Lukashisms (лукашизмы, лукашенкизмы) are peculiar utterances of President of Belarus Alexander Lukashenko, a frequent target of Belarusian and Russian humor. Apart from being gaffes, the humor of Lukashisms relies on the peculiarity of Lukashenko's speech: to a significant degree it contains elements of trasianka, a mixture of Belarusian and Russian languages and accents, seen as a sign of a poorly educated rural dweller, "kolkhoznik".

==Notable examples==
- "Не успел я узяцца за яйца как масла ишчэзла" ("I had hardly seized the eggs when the butter disappeared.") Lukashenko was talking about his struggle with food supply shortages in Belarus. The humorous effect comes from heavy trasianka and the fact that "eggs" (яйца) is a Russian slang term for "balls" (testicles), a popular theme of many Russian jokes. So this may read as, "I had hardly grabbed the balls when the butter disappeared."
- "Наш народ будет жыць плоха, но не долга" ("Our people will live poorly, but not for a long time.")
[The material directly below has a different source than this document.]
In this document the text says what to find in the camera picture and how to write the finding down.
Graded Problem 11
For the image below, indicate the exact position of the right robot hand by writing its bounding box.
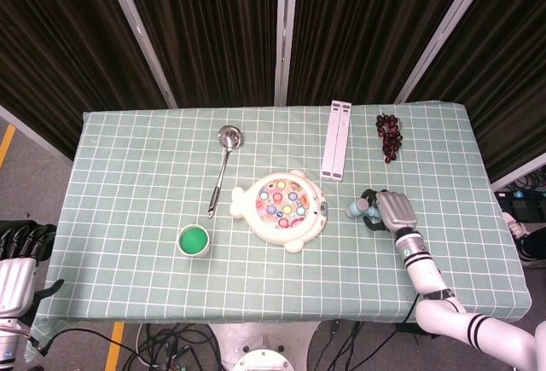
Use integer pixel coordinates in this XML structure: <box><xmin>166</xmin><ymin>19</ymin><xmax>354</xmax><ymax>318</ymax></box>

- "Я регулярно ператрахиваю все кадры и точно знаю, кто врот, а кто не врот!" In correct Russian it should be "Я регулярно ператрЯхиваю все кадры и точно знаю, кто врЁт, а кто не врЁт!" meaning "I regularly shuffle all the cadre and know for sure who lies and who doesn't". As a result of trasianka the sentence sounds like, "I regularly fuck all the cadre and know for sure who (takes it) in the mouth and who doesn't."
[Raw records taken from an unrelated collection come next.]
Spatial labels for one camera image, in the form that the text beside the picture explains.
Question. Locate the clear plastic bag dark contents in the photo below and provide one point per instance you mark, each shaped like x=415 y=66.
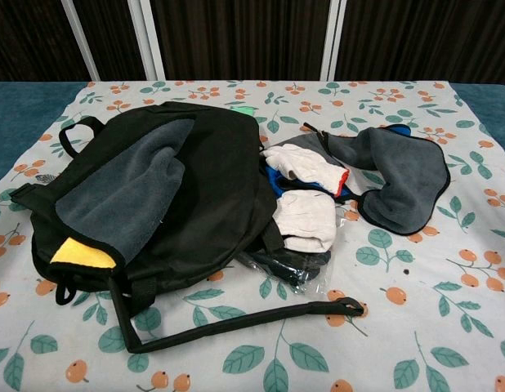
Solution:
x=285 y=265

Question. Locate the white partition post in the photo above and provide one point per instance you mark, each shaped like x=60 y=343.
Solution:
x=148 y=41
x=334 y=41
x=79 y=38

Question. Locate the white glove with red cuff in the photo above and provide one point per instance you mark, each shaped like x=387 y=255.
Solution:
x=301 y=167

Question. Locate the black backpack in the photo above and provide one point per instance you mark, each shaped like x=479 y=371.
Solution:
x=220 y=171

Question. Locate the grey towel with yellow underside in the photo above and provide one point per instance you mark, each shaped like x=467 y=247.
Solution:
x=113 y=196

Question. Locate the green cloth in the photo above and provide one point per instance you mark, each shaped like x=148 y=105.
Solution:
x=242 y=110

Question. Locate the plain white glove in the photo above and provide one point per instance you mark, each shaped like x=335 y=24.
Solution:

- "Я свое государство за цивилизованным миром не поведу." ("I will not lead my state after the civilized world.") The humor comes from the fact that among Russian conservative-leaning populace the term "the so-called civilized world" (essentially meaning Western world) has become an insult aimed at their opponents when, after a brief period of post-Soviet de-escalation, Russia pitched itself against the West again.
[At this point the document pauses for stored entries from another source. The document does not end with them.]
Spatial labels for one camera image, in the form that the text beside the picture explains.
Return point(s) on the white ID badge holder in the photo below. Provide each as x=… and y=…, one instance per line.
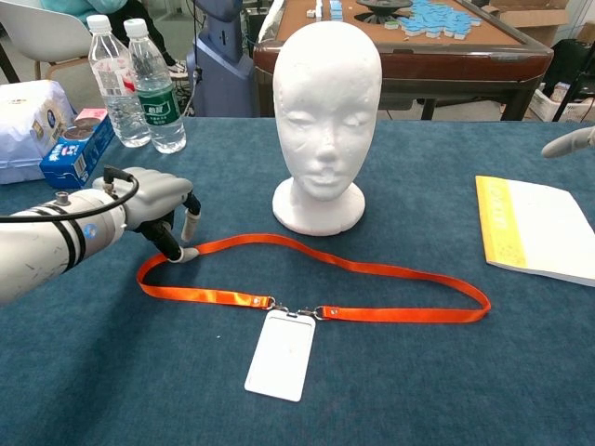
x=281, y=358

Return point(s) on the brown mahjong table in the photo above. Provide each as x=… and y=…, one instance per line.
x=418, y=60

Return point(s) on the white cloth bundle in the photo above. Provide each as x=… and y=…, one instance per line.
x=272, y=23

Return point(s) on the water bottle red label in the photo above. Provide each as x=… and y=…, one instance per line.
x=116, y=116

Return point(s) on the seated person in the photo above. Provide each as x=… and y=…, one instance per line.
x=144, y=14

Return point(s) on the blue grey machine base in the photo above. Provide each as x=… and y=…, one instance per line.
x=218, y=69

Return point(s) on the small pink box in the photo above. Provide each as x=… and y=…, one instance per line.
x=93, y=114

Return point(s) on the white storage basket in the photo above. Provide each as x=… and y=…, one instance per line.
x=581, y=111

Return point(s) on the pile of blue mahjong tiles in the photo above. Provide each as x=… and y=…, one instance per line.
x=432, y=18

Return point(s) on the black chair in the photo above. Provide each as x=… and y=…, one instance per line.
x=567, y=60

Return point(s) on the water bottle green label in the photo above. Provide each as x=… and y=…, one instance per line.
x=160, y=111

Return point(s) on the yellow and white book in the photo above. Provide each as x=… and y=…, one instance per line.
x=544, y=223

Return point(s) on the blue velvet tablecloth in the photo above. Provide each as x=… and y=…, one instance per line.
x=139, y=371

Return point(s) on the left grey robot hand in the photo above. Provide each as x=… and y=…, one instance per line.
x=155, y=192

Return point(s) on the row of mahjong tiles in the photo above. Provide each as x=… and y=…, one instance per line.
x=334, y=7

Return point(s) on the blue cookie box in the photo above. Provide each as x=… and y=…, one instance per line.
x=70, y=158

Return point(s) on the white chair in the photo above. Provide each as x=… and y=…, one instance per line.
x=42, y=32

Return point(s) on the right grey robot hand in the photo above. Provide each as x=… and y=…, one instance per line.
x=572, y=143

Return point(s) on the brown cardboard box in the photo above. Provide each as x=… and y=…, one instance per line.
x=530, y=18

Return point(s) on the black round disc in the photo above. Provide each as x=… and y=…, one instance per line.
x=376, y=11

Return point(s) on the white foam mannequin head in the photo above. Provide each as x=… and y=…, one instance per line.
x=325, y=93

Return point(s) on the white plastic tissue pack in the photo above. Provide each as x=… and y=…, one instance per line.
x=18, y=130
- "Я атеист, но я православный атеист." ("I am an atheist, but I am a pravoslavny atheist.") A "pravoslavny (Orthodox Christian)" atheist is an oxymoron; Lukashenko meant that he associated himself with the secular Orthodox Christian culture.
- "В свое время Германия была поднята из руин благодаря очень жесткой власти. Не все только плохое было связано в Германии с известным Адольфом Гитлером." ("Germany rose from the ruins thanks to very severe rule, and not everything connected with Adolf Hitler in Germany was bad. [...]") This praise of Adolf Hitler spoken by Lukashenko a 1995 interview to Handelsblatt resulted in minor political scandal. It was one of his controversial statements made in public.
- "Я прощаю женщинам их лесбиянство, но никогда в жизни не прощу мужчинам того, что они геи." ("I forgive women for their lesbianism, but I'll never in my lifetime forgive men for being gay.")
- "А я сейчас вам покажу, откуда на Беларусь готовилось нападение" ("And now I will show you, where the attack on Belarus was being prepared from.") This phrase started Lukashenko's attempt to justify Russia's invasion of Ukraine. Clips with this phrase inserted into various situations have become an internet meme in 2022, second in popularity to his phrase "Our people will live poorly, but not for a long time".